Native inference performance on ARM device

Hello,

I’m depolying tvm to Linux platform.

As a intial bringup, I managed to depoly tvm runtime and module compiled by nnvm compiler to ARM device.
And on ARM device, I had a inference test - test app is written in c++ code - for the inference test to Resnet18_v1 and squeezenet1.1

ARM(Exynos5433) device info:

  • CPU : 1.9GHz Quad-Core (Cortex®-A57) + 1.3GHz Quad-Core (Cortex®-A53)
  • GPU : Mali™-T760 MP6

The measured performance on the ARM device is as following,
For mxnet based resnet18_v1 inference performance
CPU : about 280ms, GPU : about 36ms
For mxnet based squeezenet1.1 inference performance
CPU : about 133ms, GPU : about 4.7ms

For the exact measurement, I used performance mode as cpu governer.
As for the GPU performance, the result is surprising to me. Even the output result says correct label.

The result would make sense?

Thanks,
Inki Dae

Yes, they make sense. GPU is way to faster than CPU.

I know GPU is faster than CPU generally. However, GPU is too much faster then CPU.

Yes, its possible depending on GPU configuration (Threads & Blocks).

Have you used AutoTVM to train on the ARM CPU? https://docs.tvm.ai/tutorials/autotvm/tune_nnvm_arm.html

Your GPU results are suspectable.

You should compare your numbers to our benchmark here https://github.com/dmlc/tvm/wiki/Benchmark#mobile-gpu. You can compare the frequency, number of cores of GPU.

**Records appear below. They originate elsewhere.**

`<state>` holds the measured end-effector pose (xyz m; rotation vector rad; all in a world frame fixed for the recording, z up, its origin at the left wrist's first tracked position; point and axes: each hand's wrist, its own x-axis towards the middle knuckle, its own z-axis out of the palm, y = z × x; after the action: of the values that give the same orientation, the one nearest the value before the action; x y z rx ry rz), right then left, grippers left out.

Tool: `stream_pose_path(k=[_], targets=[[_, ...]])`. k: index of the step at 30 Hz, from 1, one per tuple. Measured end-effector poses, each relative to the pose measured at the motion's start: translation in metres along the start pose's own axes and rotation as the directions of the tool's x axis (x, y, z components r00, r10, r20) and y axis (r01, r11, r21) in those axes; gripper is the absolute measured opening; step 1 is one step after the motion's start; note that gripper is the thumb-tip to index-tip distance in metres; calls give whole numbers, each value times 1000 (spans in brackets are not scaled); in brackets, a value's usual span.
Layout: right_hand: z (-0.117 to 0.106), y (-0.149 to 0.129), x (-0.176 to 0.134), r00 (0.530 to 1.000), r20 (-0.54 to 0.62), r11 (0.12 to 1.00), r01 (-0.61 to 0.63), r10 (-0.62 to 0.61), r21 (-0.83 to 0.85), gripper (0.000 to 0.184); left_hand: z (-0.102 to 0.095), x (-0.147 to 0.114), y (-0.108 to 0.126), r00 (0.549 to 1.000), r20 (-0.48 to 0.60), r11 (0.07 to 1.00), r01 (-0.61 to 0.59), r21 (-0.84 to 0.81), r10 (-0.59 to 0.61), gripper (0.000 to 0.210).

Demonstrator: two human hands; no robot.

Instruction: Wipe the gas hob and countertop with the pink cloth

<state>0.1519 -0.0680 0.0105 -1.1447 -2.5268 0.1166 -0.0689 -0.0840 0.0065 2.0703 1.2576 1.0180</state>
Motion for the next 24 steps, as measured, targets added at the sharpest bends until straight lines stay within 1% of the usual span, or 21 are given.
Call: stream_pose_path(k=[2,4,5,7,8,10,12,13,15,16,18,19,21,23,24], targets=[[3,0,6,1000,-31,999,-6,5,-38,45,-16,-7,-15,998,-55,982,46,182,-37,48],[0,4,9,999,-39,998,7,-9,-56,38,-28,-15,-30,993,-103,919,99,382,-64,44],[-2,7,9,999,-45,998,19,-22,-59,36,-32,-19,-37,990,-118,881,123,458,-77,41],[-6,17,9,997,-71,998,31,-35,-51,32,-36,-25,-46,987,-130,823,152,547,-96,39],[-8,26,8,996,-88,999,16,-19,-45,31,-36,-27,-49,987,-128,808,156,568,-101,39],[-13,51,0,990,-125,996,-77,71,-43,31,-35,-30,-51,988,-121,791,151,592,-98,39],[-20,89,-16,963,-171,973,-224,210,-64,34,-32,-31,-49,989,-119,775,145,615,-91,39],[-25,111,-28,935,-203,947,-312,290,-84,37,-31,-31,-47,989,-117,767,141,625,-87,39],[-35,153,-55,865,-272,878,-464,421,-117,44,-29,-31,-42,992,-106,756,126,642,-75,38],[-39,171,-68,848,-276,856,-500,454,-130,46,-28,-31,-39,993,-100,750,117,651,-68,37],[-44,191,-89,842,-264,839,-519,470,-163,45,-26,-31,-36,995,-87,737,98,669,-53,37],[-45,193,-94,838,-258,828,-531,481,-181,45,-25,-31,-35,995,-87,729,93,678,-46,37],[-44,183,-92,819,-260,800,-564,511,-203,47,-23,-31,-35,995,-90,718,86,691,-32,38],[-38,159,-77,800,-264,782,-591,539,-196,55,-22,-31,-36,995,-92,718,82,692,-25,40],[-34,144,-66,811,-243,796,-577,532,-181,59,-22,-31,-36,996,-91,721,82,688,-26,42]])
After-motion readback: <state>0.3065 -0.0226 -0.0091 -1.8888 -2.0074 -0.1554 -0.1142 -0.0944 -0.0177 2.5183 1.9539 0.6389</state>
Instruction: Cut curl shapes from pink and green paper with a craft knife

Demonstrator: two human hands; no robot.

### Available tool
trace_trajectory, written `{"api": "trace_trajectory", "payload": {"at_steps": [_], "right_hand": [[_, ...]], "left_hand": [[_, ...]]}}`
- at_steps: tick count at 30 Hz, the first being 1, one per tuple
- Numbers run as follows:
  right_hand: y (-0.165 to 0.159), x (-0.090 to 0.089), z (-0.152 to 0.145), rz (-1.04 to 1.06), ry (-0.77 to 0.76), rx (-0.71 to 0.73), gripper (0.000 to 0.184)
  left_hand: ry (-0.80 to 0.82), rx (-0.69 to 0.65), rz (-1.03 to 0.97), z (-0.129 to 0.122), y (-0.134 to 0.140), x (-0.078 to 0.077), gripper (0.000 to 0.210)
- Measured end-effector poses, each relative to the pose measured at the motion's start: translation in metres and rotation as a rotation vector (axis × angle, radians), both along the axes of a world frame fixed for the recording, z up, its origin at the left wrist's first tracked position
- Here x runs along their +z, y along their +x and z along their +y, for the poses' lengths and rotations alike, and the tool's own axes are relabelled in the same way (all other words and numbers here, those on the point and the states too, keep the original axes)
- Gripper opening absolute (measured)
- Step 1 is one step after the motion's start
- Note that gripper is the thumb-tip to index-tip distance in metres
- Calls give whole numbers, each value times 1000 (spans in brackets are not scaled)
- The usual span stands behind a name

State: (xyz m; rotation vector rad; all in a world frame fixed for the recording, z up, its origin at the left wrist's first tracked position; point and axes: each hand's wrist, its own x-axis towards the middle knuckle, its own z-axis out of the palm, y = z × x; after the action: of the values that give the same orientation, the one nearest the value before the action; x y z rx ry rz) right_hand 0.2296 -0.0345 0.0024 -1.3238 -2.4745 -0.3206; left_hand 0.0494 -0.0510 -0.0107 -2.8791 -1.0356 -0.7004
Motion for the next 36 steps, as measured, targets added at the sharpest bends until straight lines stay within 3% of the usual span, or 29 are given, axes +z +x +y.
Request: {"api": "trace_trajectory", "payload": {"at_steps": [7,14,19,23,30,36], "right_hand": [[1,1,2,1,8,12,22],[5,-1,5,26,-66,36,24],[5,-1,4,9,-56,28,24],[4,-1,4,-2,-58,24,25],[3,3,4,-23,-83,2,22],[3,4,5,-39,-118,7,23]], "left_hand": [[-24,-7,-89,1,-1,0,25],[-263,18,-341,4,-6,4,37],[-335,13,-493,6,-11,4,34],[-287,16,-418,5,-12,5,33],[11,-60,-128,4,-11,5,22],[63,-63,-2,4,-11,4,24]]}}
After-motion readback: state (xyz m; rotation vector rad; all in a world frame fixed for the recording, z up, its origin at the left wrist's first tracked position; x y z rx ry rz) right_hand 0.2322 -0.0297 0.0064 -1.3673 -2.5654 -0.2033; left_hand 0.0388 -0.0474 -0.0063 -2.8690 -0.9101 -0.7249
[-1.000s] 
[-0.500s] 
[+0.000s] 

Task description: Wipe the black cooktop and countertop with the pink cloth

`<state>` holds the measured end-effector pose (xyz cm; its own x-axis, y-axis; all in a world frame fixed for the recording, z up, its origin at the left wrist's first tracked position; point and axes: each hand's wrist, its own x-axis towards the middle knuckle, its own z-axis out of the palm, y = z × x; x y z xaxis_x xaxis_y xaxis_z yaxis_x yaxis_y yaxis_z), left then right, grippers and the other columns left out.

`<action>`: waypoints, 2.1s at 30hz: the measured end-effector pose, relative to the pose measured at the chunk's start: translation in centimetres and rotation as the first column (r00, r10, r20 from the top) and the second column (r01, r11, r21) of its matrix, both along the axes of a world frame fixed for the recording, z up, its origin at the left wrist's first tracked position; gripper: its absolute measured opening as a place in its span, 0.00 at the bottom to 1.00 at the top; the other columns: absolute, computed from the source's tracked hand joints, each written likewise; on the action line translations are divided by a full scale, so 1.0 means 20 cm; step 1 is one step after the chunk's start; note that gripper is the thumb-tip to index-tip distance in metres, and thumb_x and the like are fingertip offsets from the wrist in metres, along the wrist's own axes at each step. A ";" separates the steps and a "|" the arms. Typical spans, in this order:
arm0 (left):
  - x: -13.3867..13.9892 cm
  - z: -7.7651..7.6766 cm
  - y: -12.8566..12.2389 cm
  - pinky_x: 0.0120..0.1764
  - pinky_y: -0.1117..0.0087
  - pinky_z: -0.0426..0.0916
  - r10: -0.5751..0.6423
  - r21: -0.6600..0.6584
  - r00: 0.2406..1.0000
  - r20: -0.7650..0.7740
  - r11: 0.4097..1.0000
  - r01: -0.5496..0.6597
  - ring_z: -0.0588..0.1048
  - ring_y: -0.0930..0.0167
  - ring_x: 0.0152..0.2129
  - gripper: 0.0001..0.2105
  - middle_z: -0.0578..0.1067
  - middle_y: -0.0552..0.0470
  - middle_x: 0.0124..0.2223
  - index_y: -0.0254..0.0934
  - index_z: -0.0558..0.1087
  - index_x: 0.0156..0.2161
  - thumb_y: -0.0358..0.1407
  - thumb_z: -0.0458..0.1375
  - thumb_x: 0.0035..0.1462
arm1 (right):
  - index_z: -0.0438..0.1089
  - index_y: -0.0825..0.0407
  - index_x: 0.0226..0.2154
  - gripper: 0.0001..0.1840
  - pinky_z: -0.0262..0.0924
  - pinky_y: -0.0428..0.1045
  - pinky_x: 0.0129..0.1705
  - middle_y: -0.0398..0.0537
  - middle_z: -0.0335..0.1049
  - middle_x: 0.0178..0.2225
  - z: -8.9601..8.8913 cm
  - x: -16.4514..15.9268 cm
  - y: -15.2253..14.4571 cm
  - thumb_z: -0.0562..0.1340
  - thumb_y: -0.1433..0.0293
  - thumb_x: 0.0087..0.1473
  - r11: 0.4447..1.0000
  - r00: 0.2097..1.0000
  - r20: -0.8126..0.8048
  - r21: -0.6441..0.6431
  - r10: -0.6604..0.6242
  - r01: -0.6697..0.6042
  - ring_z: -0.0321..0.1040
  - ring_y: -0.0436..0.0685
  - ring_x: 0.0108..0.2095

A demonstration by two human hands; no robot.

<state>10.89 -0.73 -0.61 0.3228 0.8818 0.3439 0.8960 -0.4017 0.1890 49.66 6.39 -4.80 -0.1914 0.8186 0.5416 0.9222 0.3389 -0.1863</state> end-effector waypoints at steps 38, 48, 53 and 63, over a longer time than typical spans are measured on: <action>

You can also validate it through rpc using our benchmark script, which is easier and accurate.

Thanks for reply.
I will try to validate it using the benchmark script.

Thanks,
Inki Dae

By the way, have you tested inference on real device and c++ code not RPC way and python code?
As I mentioned above, the result says correct label and it shown response time too faster than CPU. Anyway, I will test other models also to make sure.

Thanks,
Inki Dae

I’d never used AutoTVM.

I think you should train it using autotvm to get better result.

Thanks for advice. :slight_smile:

hi,

How can I do AutoTVM while my arm platform have no python environment, which means I can’t not use RPC.